[Exercise brief]
How many of the lines in the material underneath include the string "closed"? State the number only.

[Dataset extract]
● ● ● ● ●

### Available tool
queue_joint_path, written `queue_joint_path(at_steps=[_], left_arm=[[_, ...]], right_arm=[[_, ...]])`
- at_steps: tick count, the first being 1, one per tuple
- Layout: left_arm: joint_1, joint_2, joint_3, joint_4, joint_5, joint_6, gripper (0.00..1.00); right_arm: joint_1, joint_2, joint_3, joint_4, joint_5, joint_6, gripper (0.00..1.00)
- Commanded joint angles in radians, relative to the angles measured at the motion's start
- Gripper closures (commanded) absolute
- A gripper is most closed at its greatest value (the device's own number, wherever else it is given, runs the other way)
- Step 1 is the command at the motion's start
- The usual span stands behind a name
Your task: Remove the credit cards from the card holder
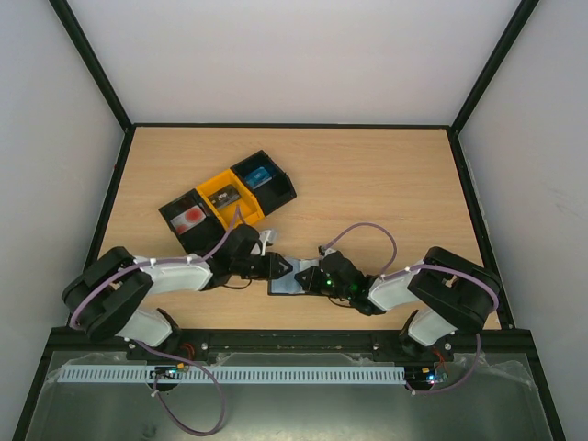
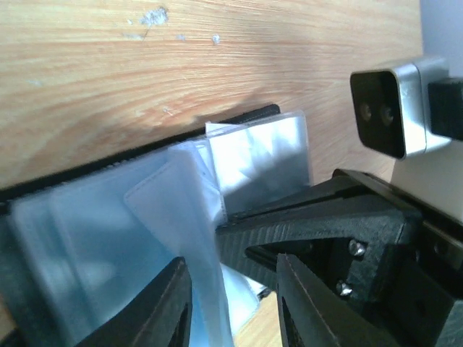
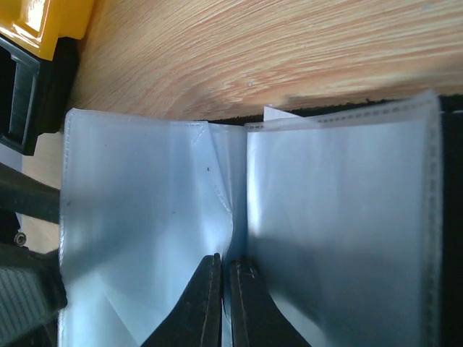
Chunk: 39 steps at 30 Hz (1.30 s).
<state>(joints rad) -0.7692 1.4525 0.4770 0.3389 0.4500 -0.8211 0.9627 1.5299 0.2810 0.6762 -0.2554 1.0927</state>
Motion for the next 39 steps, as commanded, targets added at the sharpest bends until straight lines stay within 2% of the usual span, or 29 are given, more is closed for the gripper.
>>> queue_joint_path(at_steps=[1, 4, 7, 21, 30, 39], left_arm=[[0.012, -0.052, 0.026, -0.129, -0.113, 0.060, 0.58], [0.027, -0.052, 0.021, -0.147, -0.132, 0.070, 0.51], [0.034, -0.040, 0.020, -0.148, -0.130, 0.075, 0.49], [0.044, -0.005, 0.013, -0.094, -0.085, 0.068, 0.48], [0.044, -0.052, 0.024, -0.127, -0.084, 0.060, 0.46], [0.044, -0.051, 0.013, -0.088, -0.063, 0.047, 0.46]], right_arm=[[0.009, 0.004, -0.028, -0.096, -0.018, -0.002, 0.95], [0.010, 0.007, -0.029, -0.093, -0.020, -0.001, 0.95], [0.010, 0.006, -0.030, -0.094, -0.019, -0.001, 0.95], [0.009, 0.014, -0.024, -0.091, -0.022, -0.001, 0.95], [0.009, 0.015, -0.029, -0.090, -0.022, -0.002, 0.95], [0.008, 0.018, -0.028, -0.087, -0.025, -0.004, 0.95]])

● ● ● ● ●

[Answer for this exercise]
2